On Sat, 28 Jan 2023 at 11:26, Amit Kapila <amit(dot)kapila16(at)gmail(dot)com> wrote:
>
> On Sat, Jan 28, 2023 at 9:36 AM houzj(dot)fnst(at)fujitsu(dot)com
> <houzj(dot)fnst(at)fujitsu(dot)com> wrote:
> >
> > On Friday, January 27, 2023 8:16 PM Amit Kapila <amit(dot)kapila16(at)gmail(dot)com>
> > >
> > > On Fri, Jan 27, 2023 at 3:45 PM vignesh C <vignesh21(at)gmail(dot)com> wrote:
> > > >
> > > > On Mon, 23 Jan 2023 at 10:52, Amit Kapila <amit(dot)kapila16(at)gmail(dot)com>
> > > wrote:
> > > > >
> > > > > IIRC, this is done to prevent concurrent drops of origin drop say by
> > > > > exposed API pg_replication_origin_drop().
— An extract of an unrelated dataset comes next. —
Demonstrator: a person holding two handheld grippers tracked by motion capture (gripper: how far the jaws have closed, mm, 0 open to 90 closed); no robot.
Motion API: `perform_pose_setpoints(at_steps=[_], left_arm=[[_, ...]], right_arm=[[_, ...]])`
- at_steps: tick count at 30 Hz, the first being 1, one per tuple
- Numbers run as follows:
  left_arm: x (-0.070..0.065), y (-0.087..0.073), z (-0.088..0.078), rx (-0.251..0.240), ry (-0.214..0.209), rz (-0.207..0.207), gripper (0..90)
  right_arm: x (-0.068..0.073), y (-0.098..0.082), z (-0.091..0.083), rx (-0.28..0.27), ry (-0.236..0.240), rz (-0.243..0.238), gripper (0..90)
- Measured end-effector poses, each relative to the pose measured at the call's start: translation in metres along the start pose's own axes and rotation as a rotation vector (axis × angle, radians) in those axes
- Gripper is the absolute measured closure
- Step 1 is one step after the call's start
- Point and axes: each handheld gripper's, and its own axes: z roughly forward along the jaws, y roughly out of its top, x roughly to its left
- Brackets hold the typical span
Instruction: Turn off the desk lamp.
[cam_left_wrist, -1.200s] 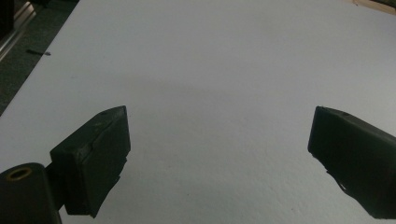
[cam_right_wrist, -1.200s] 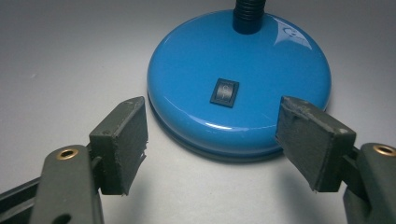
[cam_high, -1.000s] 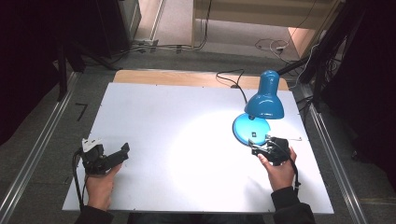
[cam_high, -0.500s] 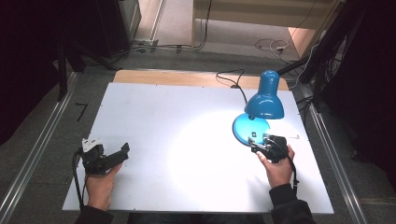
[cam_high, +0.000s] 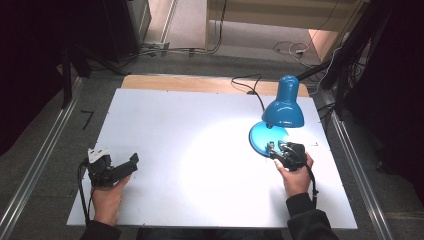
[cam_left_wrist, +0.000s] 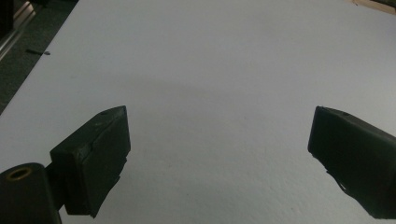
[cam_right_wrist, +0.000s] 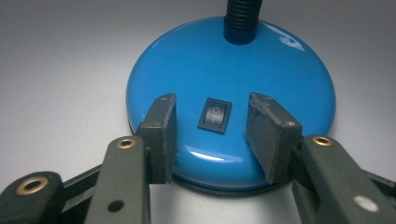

See the discussion in [1]
> > > > > related to it. If we want we can optimize it so that we can acquire
> > > > > the lock on the specific origin as mentioned in comments
> > > > > replorigin_drop_by_name() but it was not clear that this operation
> > > > > would be frequent enough.
> > > >
> > > > Here is an attached patch to lock the replication origin record using
> > > > LockSharedObject instead of locking pg_replication_origin relation in
> > > > ExclusiveLock mode. Now tablesync worker will wait only if the
> > > > tablesync worker is trying to drop the same replication origin which
> > > > has already been dropped by the apply worker, the other tablesync
> > > > workers will be able to successfully drop the replication origin
> > > > without any wait.
> > > >
> > >
> > > There is a code in the function replorigin_drop_guts() that uses the
> > > functionality introduced by replorigin_exists(). Can we reuse this function for
> > > the same?
> >
> > Maybe we can use SearchSysCacheExists1 to check the existence instead of
> > adding a new function.
> >
>
> Yeah, I think that would be better.
>
> > One comment about the patch.
> >
> > @@ -430,23 +445,21 @@ replorigin_drop_by_name(const char *name, bool missing_ok, bool nowait)
> > ...
> > + /* Drop the replication origin if it has not been dropped already */
> > + if (replorigin_exists(roident))
> > replorigin_drop_guts(rel, roident, nowait);
> >
> > If developer pass missing_ok as false, should we report an ERROR here
> > instead of silently return ?
> >
>
> One thing that looks a bit odd is that we will anyway have a similar
> check in replorigin_drop_guts() which is a static function and called
> from only one place, so, will it be required to check at both places?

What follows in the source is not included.